Acme Packet is Getting Ready for WebRTC's Second Wave

Perspective

Acme Packet is Getting Ready for WebRTC's Second Wave

By Rich Tehrani, CEO, TMC  |  January 14, 2013

At the inaugural WebRTC Conference & Expo last month in San Francisco, much of the crowd was focused on demos of WebRTC working in a production environment. One example at a luncheon keynote Mozilla (News - Alert) showed how WebRTC communications could take place between two browsers on the same laptop.

This is one of the first demonstrations of the technology much of the audience had ever seen.

The event has brought together a wide swath of technology companies like Google, Plantronics, Oracle (News - Alert), Sangoma and Ericsson, which are all very optimistic about the potential for WebRTC to be as some describe it, “A once in a lifetime opportunity in telecom.”

One speaker at a standards panel at the WebRTC Conference & Expo mentioned perhaps the biggest challenge to WebRTC is overhyping. And he is partially correct. A bigger challenge to this emerging new space may be security.This is where a player like session border control maker Acme Packet (News - Alert) comes in. I spoke at length with Chad Hart, director of product marketing; and Patrick McNeil, senior security engineer, CISP from the company at the show, and the takeaway was they are getting ready for the second wave of WebRTC, when it gets deployed in the real world, across network borders.

Technologies like VoIP and SIP had to deal with major regulatory issues once the technologies reached critical mass. The FCC (News - Alert), for example, put onerous 911 regulations on the VoIP market as a result of a death related to a VoIP line that didn’t support E911.

Hart said you need to get ahead of these situations as we leave phase one of adoption and head to phase 2.

He also pointed out that call centers will be some of the earliest adopters of WebRTC and will benefit from the technology a great deal, and as a result, they need to be ready to deal with recording and compliance issues which will have to now apply to WebRTC customer interactions.

This is where an SBC company shines and explains why the company was at the WebRTC event and why there was so much interest in its booth.

Acme showed an interesting demo involving what it called a “happy button,” which allows a user on a website to click an icon to connect immediately with an agent while in context.

Coincidentally, I was recently in the market for an SUV, and none of the automobile websites allowed me to calculate my precise lease payments online. In each case, I had to wait for the dealer to reach out to me. It seems they wanted me to speak with someone directly before I got a quote.

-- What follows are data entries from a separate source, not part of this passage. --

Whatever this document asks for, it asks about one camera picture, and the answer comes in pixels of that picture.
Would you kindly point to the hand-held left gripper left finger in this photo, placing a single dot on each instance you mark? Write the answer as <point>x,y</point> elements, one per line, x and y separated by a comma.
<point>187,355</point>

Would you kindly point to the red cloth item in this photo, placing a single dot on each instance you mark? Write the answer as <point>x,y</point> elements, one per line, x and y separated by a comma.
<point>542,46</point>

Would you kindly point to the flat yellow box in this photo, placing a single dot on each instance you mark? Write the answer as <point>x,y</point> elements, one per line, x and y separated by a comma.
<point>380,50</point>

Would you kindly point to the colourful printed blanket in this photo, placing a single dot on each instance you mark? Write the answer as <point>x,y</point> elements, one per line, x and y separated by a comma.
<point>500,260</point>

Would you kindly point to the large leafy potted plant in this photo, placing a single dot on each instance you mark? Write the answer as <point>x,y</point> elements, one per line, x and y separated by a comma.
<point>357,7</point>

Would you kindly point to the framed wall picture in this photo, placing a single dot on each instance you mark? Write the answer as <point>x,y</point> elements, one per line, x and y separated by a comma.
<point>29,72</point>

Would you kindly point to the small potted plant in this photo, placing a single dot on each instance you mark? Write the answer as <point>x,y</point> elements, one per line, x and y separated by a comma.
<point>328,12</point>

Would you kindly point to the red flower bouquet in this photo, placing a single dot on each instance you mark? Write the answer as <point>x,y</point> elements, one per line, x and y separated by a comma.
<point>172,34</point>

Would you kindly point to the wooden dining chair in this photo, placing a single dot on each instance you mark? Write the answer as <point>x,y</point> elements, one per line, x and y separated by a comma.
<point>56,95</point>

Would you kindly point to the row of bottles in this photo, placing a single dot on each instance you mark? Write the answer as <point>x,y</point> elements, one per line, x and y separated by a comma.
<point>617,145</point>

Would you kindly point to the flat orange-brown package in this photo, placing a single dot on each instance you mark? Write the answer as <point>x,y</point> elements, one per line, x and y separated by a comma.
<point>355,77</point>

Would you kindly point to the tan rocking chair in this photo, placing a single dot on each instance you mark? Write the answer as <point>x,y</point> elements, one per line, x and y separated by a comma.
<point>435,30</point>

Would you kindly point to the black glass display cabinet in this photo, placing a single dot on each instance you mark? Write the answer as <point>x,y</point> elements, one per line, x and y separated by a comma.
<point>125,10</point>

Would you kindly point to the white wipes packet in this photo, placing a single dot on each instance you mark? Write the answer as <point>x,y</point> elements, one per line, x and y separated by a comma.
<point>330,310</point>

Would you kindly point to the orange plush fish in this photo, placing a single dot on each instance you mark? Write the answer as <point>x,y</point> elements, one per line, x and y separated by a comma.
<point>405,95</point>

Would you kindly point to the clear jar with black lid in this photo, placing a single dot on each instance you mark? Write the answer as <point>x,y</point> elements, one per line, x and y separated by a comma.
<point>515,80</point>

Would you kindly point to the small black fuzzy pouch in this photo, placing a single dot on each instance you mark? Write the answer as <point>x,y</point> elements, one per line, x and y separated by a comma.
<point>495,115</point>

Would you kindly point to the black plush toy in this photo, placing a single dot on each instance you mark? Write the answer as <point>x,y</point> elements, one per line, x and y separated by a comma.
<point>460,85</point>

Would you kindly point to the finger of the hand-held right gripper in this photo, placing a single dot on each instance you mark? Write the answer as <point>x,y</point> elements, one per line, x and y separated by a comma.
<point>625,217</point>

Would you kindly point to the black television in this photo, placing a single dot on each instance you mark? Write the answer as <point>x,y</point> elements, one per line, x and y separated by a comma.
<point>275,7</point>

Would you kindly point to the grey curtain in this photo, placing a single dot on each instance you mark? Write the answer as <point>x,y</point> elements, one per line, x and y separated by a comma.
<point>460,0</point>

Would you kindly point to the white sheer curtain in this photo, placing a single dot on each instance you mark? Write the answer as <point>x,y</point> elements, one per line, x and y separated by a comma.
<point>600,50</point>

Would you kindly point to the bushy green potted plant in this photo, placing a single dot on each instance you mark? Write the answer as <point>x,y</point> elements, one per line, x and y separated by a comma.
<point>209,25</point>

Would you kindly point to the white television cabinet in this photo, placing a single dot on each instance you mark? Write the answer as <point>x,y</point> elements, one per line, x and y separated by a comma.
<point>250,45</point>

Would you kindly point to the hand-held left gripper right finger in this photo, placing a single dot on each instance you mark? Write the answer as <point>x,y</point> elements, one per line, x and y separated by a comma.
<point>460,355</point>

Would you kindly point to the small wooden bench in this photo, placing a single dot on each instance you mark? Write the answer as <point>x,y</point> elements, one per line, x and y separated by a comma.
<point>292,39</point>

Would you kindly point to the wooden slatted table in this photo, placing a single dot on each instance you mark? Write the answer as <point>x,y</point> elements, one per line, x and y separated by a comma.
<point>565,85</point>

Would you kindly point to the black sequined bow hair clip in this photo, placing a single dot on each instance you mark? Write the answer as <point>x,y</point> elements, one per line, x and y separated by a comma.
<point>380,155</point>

As it turns out, I made a purchase before half of the dealers responded. The “happy button,” in contrast, allows a user to click a button on a website during a transaction to be connected with an agent who is aware of the issue at hand based upon user’s browsing information. The alternative, said Hart, is to leave the screen, do a search for the company’s contact information, traverse an IVR tree, find an agent and potentially have to re-authenticate a second time.

All of this adds cost to the company providing the call center service.

Moreover, in my case at least, half the companies’ contacted lost the opportunity for me to purchase from them because of spam filters or they called me back while I was busy. Keeping a buyer waiting to get a price is never a smart thing to do.

At this event, Acme Packet also announced the first WebRTC to multivendor IMS interworking capability where it enabled a major tier one network operator to deploy what amounts to a WebRTC to IMS SIP gateway. On a separate but related note, the company also discussed the release of its 6300 SBC, which can scale to 200,000 sessions and 1 million subscribers in a 3U chassis. The company explained that as VoLTE rolls out and VoIP providers mature, the demand for higher capacity systems has grown.

Moreover, this new platform can be 70 percent cheaper than purchasing multiple 4500s and supports simultaneous transcoding of 64,000 sessions and 32,000 sessions of simultaneous encryption.